Robert Edwards of Britain has won the 2010 Nobel Prize in medicine for developing in vitro fertilization, a procedure that has helped millions of infertile couples to have children.
The medicine prize is the first of six Nobel prizes scheduled to be awarded over the next week.
Edwards, who is an emeritus professor at Cambridge University, worked for over 20 years to develop the in vitro procedure.
In 1968, Edwards was able to fertilize the first egg outside a human body. He then collaborated with his colleague, gynecologist Patrick Steptoe, to finalize the in vitro method.
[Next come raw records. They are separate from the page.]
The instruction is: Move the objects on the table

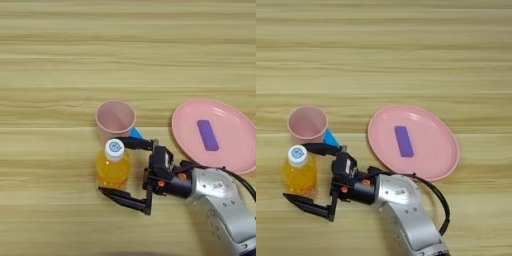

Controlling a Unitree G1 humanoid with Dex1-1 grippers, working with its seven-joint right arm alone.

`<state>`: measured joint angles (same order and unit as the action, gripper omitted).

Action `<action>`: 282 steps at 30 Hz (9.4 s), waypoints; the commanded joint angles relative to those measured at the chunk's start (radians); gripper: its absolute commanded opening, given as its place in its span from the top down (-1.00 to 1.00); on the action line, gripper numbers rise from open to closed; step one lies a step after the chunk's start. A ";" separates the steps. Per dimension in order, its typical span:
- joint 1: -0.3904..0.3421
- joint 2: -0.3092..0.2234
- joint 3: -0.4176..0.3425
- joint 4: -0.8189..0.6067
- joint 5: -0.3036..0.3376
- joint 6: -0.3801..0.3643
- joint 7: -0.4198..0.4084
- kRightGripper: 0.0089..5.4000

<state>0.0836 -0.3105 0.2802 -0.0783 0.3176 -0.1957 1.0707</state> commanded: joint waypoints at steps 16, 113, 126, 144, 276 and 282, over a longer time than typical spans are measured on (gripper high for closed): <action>-0.056 -0.048 -0.209 -0.315 0.309 0.158 -0.062 -0.99; -0.199 -0.161 -0.430 0.380 -0.122 0.402 -0.445 -0.16; -0.190 -0.150 -0.412 0.371 -0.113 0.401 -0.423 0.34; -0.202 -0.124 -0.441 0.302 -0.096 0.343 -0.442 0.48; -0.252 -0.089 -0.353 0.199 -0.189 0.509 -0.522 -0.98; -0.280 -0.054 -0.313 0.209 -0.196 0.515 -0.524 -0.98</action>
<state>-0.1211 -0.3645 -0.0438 0.1608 0.1259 0.3358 0.5575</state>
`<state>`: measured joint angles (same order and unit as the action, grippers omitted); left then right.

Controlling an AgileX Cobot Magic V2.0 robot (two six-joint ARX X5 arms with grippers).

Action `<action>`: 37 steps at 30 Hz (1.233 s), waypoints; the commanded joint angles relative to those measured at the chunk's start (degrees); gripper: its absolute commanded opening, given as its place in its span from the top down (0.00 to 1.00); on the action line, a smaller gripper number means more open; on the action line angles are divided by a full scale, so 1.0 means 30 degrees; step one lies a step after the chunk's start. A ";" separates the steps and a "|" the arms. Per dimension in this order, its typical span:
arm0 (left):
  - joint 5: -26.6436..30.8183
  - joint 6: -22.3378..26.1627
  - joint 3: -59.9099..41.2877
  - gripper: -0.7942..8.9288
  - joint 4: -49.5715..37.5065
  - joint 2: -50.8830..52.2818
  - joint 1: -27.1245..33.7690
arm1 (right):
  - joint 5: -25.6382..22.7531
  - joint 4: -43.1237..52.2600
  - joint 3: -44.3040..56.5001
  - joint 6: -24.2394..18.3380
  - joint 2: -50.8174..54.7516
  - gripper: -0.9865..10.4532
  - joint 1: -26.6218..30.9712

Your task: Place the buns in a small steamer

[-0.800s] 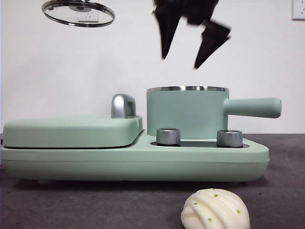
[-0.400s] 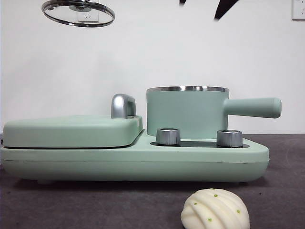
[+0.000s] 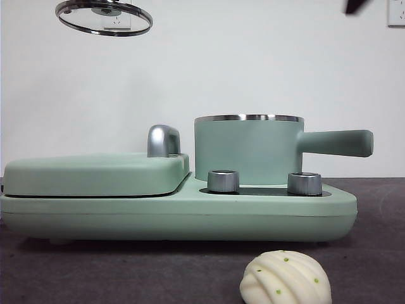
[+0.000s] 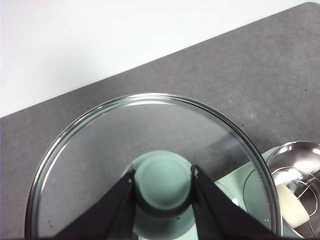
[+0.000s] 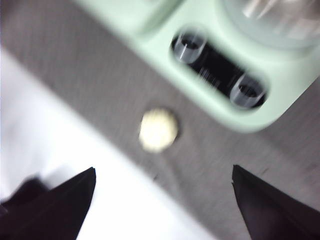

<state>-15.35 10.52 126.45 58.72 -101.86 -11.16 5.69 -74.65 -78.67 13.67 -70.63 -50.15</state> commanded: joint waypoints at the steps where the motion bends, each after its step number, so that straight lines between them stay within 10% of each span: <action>1: -0.0175 0.0117 0.0758 0.90 -0.0423 0.0117 -0.0051 | -0.0699 0.1938 0.1938 0.2506 0.0058 0.53 -0.1865; 17: -0.0175 0.0117 0.0758 0.90 -0.0408 0.0109 -0.0051 | -0.3570 0.9974 0.9726 0.3723 -0.1188 0.53 -0.4750; 37: -0.0175 0.0117 0.0758 0.90 -0.0415 0.0109 -0.0051 | -0.0765 1.2145 1.0222 0.1647 -0.4182 0.57 -0.2251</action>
<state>-15.35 10.52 126.45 58.74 -101.86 -11.16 3.09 -38.59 -47.79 19.88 -82.13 -56.34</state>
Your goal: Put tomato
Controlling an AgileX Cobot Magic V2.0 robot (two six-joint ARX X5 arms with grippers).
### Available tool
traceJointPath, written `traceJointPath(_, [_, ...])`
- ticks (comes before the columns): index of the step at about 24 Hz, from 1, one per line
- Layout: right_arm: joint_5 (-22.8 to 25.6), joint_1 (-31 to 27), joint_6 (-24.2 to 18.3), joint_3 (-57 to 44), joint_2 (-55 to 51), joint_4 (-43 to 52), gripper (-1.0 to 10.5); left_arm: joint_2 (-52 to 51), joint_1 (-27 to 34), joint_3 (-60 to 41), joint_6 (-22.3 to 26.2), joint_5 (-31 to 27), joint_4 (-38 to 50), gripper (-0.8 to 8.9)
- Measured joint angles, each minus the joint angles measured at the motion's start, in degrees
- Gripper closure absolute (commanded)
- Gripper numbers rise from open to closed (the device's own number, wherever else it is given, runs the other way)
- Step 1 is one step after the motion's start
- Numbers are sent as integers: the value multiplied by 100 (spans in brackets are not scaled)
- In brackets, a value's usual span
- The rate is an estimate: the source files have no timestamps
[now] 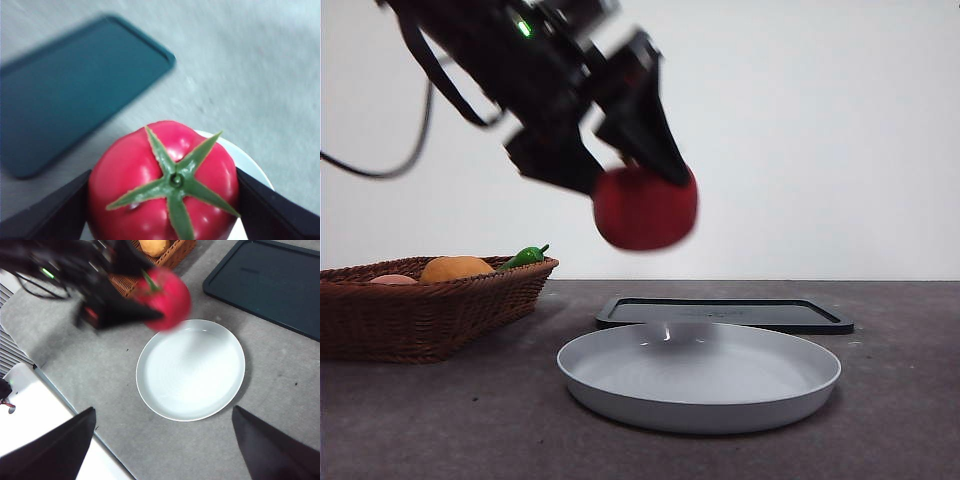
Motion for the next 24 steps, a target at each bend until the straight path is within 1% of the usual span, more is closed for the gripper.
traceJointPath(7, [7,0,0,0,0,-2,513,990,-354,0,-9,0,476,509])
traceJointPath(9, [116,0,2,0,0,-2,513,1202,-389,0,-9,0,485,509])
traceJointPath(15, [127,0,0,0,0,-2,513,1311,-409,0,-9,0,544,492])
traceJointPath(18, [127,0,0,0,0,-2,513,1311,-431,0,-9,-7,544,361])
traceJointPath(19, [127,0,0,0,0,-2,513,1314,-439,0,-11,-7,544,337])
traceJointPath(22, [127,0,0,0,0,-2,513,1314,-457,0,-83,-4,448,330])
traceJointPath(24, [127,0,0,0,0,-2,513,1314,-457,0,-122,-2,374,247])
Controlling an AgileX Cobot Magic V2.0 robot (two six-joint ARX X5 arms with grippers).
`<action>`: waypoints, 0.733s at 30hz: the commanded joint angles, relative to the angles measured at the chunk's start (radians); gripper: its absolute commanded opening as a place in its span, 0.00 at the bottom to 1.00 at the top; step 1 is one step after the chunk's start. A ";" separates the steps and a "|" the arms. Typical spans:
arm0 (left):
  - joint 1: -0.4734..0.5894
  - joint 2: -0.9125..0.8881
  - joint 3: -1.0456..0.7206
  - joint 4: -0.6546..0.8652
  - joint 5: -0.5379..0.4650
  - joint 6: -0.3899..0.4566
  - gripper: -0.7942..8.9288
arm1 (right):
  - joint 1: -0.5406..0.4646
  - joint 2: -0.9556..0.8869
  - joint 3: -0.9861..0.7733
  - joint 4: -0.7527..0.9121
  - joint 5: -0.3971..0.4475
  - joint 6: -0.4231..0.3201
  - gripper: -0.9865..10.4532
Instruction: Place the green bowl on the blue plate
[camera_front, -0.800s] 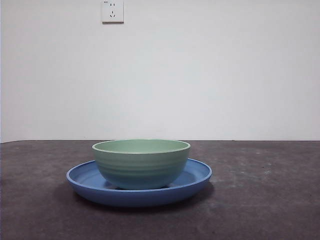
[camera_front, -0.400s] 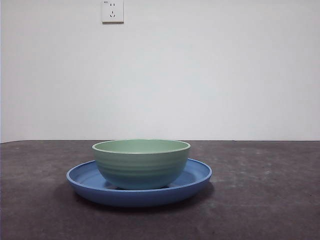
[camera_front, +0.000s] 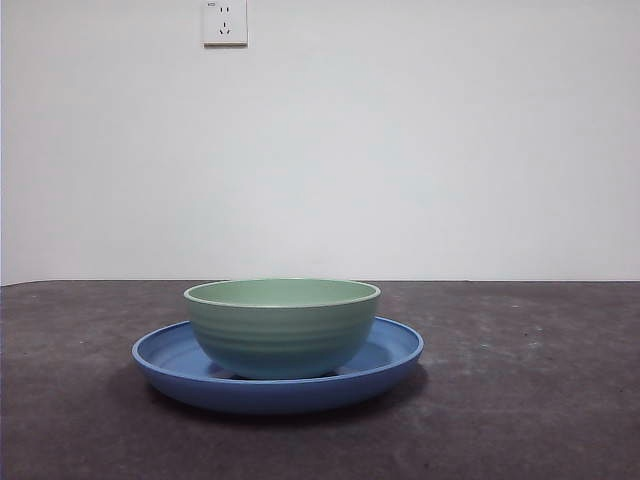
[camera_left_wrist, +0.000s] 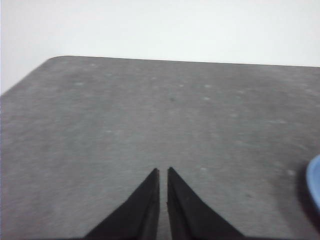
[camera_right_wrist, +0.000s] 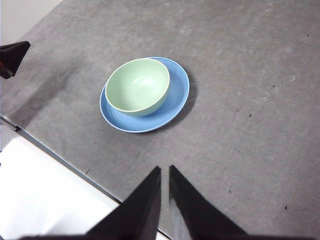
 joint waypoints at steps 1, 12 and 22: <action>0.008 -0.001 -0.021 -0.016 -0.027 -0.003 0.11 | 0.005 0.005 0.016 0.010 0.000 0.009 0.11; 0.008 -0.002 -0.021 -0.031 -0.025 -0.055 0.11 | 0.005 0.005 0.016 0.010 0.000 0.009 0.11; 0.007 -0.001 -0.021 -0.031 -0.025 -0.055 0.11 | 0.005 0.005 0.016 0.010 0.000 0.009 0.11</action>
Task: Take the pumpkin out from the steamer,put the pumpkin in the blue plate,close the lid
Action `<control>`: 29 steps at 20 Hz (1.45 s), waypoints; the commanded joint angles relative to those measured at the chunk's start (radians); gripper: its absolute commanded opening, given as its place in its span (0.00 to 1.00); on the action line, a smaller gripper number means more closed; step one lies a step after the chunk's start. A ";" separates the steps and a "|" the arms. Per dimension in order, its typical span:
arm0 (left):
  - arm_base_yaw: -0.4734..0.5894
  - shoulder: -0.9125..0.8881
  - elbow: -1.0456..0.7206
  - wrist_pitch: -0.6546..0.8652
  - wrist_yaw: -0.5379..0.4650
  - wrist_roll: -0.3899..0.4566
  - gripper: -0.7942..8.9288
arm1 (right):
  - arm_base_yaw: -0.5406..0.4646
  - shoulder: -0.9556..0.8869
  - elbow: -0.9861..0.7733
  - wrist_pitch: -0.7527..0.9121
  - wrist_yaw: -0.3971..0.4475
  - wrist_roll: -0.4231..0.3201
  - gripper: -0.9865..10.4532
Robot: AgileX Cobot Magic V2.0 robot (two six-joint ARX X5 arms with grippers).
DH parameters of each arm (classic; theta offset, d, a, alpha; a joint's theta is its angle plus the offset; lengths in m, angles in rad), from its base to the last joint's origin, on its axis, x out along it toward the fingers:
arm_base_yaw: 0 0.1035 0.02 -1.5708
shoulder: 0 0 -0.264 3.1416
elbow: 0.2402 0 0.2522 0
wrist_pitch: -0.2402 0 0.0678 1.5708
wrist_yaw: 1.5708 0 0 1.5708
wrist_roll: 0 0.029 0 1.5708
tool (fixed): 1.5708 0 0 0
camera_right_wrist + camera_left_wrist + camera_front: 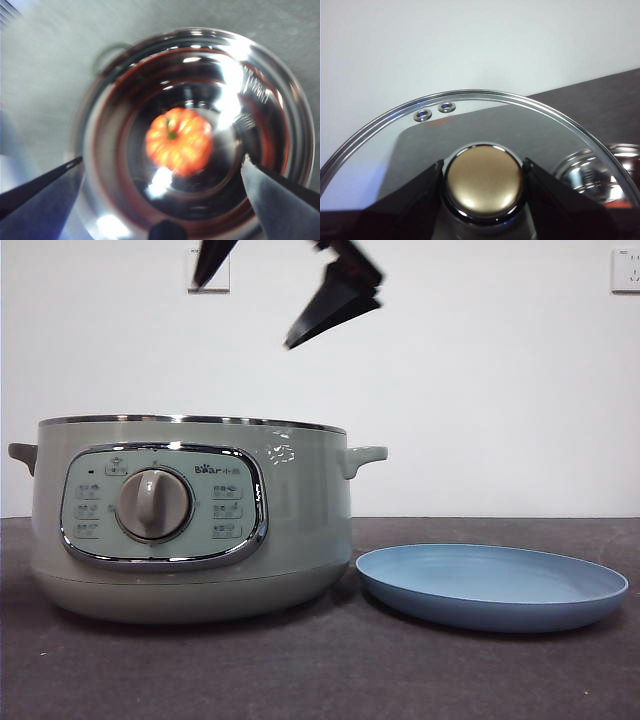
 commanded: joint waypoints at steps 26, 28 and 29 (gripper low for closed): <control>-0.001 0.058 0.012 -0.001 0.048 0.022 0.07 | 0.050 0.103 0.059 -0.063 0.154 -0.081 0.08; -0.001 0.090 0.012 0.051 0.105 0.022 0.07 | 0.002 -0.011 0.059 -0.174 0.156 -0.084 0.08; -0.001 0.101 0.012 0.072 0.139 0.021 0.07 | -0.029 -0.061 0.059 -0.230 0.156 -0.080 0.08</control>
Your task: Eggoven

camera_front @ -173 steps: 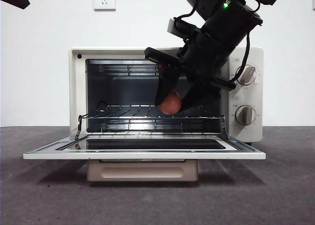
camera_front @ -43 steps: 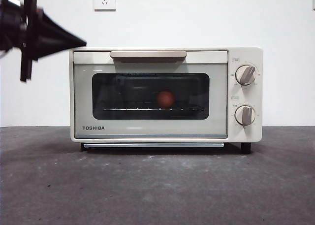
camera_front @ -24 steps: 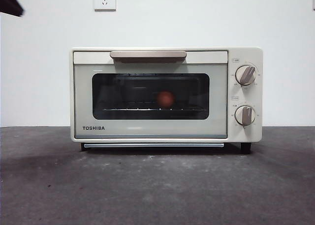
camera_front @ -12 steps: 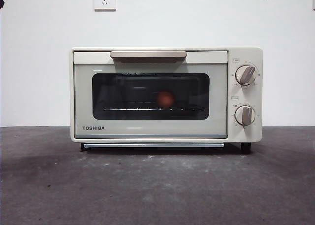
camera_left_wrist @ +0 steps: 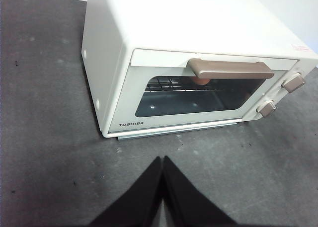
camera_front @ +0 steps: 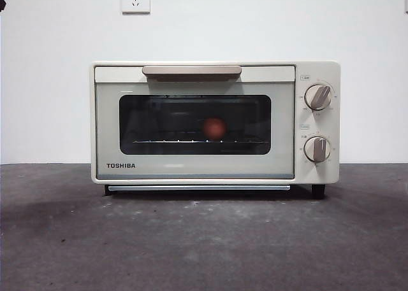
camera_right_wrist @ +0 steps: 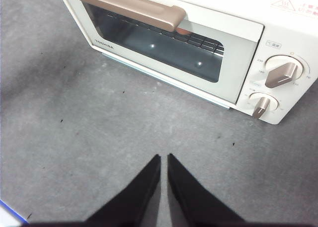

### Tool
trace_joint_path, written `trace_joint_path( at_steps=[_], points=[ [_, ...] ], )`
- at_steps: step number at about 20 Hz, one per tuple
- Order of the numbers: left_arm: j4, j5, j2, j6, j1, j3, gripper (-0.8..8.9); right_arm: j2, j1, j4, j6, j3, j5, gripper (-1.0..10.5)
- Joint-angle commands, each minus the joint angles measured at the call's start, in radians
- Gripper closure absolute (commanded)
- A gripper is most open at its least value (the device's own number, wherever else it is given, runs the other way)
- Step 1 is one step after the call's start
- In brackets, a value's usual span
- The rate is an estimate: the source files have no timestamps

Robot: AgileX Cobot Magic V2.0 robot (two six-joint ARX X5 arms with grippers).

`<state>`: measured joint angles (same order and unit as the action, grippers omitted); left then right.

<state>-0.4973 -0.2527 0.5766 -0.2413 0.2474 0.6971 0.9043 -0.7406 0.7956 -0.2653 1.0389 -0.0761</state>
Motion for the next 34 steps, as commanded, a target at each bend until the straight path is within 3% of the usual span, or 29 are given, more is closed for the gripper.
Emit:
trace_joint_path(
  at_steps=[1,2,6,9,12,15,24,27,34],
  points=[
    [0.013,0.002,0.005,0.017,0.004,0.016,8.06,0.004,-0.009,-0.010,0.008,0.016,-0.004,9.4],
    [0.015,0.002,0.005,0.017,0.004,0.016,8.06,0.003,-0.009,-0.010,0.008,0.016,-0.004,9.4],
    [0.051,0.036,-0.057,0.262,-0.038,-0.002,8.06,0.001,-0.009,-0.010,0.008,0.016,-0.004,9.4],
    [0.230,0.057,-0.183,0.309,-0.148,-0.114,8.06,0.001,-0.009,-0.010,0.008,0.016,-0.004,9.4],
    [0.411,0.136,-0.299,0.311,-0.238,-0.282,8.06,0.001,-0.009,-0.010,0.008,0.016,-0.004,9.4],
    [0.481,0.146,-0.414,0.281,-0.291,-0.448,8.06,0.000,-0.009,-0.010,0.008,0.016,-0.004,9.4],
    [0.404,0.146,-0.574,0.272,-0.308,-0.690,8.06,0.001,-0.009,-0.010,0.008,0.016,-0.004,9.4],
    [0.318,0.146,-0.574,0.278,-0.308,-0.694,8.06,0.001,-0.009,-0.010,0.008,0.016,-0.004,9.4],
    [0.326,0.145,-0.574,0.277,-0.308,-0.694,8.06,0.001,-0.009,-0.010,0.008,0.016,-0.004,9.4]
  ],
)
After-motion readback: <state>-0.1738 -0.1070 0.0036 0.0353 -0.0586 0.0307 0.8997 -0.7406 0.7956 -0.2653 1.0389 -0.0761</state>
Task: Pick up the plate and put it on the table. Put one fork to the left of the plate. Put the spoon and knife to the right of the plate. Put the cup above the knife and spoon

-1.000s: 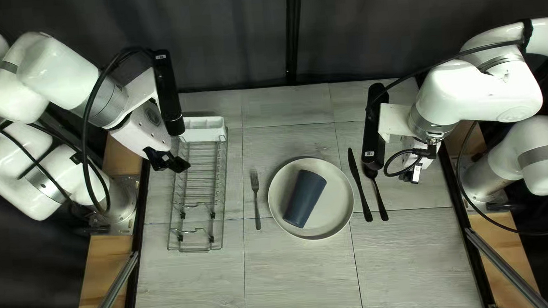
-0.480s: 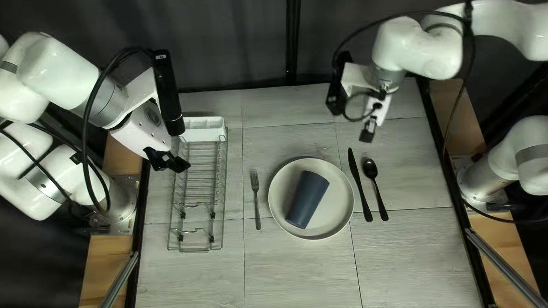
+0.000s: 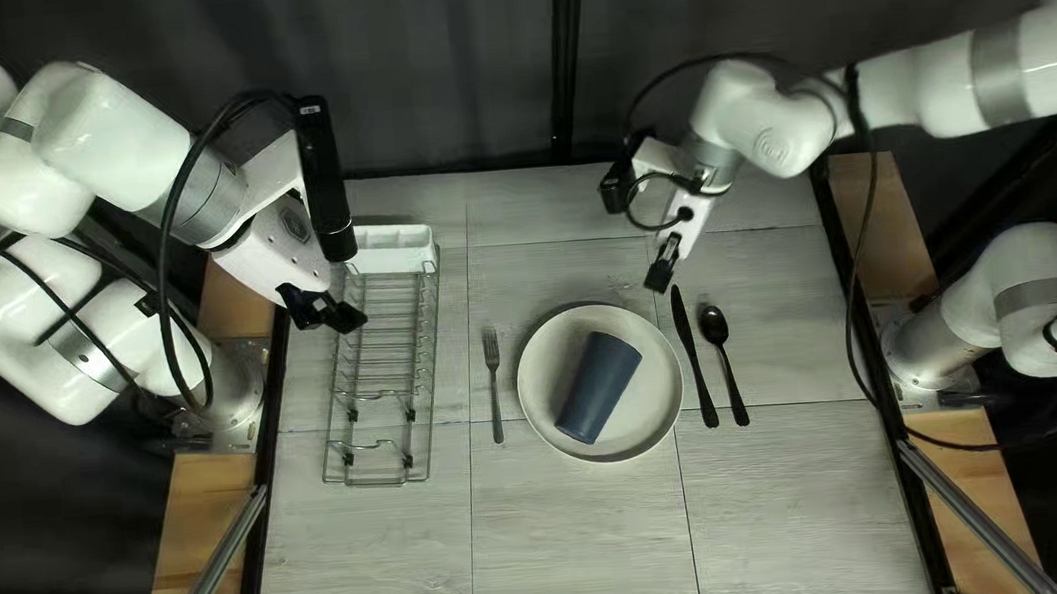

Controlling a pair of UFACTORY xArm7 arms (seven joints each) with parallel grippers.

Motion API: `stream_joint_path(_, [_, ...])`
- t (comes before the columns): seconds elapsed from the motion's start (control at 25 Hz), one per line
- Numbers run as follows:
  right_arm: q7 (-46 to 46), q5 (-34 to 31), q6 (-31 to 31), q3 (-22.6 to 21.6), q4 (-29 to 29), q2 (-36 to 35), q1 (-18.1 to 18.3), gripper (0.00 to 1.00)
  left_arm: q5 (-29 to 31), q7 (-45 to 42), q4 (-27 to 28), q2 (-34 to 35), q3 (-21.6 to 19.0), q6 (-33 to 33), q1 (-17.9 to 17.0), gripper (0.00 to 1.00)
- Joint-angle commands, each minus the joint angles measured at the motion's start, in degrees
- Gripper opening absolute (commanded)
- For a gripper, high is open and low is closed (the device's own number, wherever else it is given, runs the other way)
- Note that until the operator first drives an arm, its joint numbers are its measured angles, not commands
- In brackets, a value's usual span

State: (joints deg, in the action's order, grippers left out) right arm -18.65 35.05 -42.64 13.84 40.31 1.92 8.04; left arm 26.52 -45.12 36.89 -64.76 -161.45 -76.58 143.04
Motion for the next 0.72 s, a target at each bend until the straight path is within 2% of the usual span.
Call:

The first "test-tube" baby, Louise Joy Brown, was born on July 25, 1978.
Throughout their research, Edwards and his colleagues faced criticism from governments, church groups, and other skeptics.
In a 1987 document, the Vatican's top doctrine watchdog body, the Congregation for the Doctrine, declared in vitro fertilization morally wrong for replacing the "natural" sexual union between husband and wife.
The Catholic Church has also decried Edwards' research for sometimes resulting in the destruction of nonimplanted embryos, which it says is a violation of human life.
The Nobel Assembly's decision to award Edwards was met with fresh condemnation by the Vatican, whose top ethics official called it "completely out of place."
In an interview with Italy's ANSA news service, Monsignor Ignacio Carrasco de Paula also criticized in vitro fertilization as leading to "incomprehensible situations like children born from grandmothers and mothers 'for hire.'"
In explaining the importance of Edwards' discovery, Goran Hansson, secretary of the Nobel Committee at Sweden's Karolinska Institute, said millions of couples worldwide had had children thanks to in vitro fertilization.
Edwards, 85, is in poor health. The Nobel Committee said it had telephoned his wife, who assured it that Edwards would be very pleased. Steptoe died in 1988.
Prize Leaked
The Nobel Committee never lists the possible candidates for the prizes, which creates an atmosphere of intense media speculation in the days leading up to the announcement. Experts nevertheless sometimes manage to predict the winner.
Citing unnamed sources, the Swedish daily "Svenska Dagbladet" reported this morning, hours before the official announcement, that Edwards was the "hottest" candidate to receive the medicine prize.
When asked by reporters, a member of the committee said he "woke up and was completely shocked" by the leak.
Nobel prizes, created by Swedish industrialist Alfred Nobel, were first handed out in 1901. The 50-member Nobel Committee decides on the winners by a majority vote.
The Nobel Committee is scheduled to announce its prizes in physics on October 5, chemistry on October 6, literature on October 7, the Nobel Peace Prize on October 8, and economics on October 11.
This year's laureates will receive 10 million Swedish kronor ($1.49 million), a diploma, and a gold medal.
Famous Nobel winners include Albert Einstein, Martin Luther King Jr., Nelson Mandela, Winston Churchill, and President Barack Obama, who received last year's Peace Prize.
But most winners are relatively anonymous until they are suddenly catapulted into the global spotlight by the prize announcement.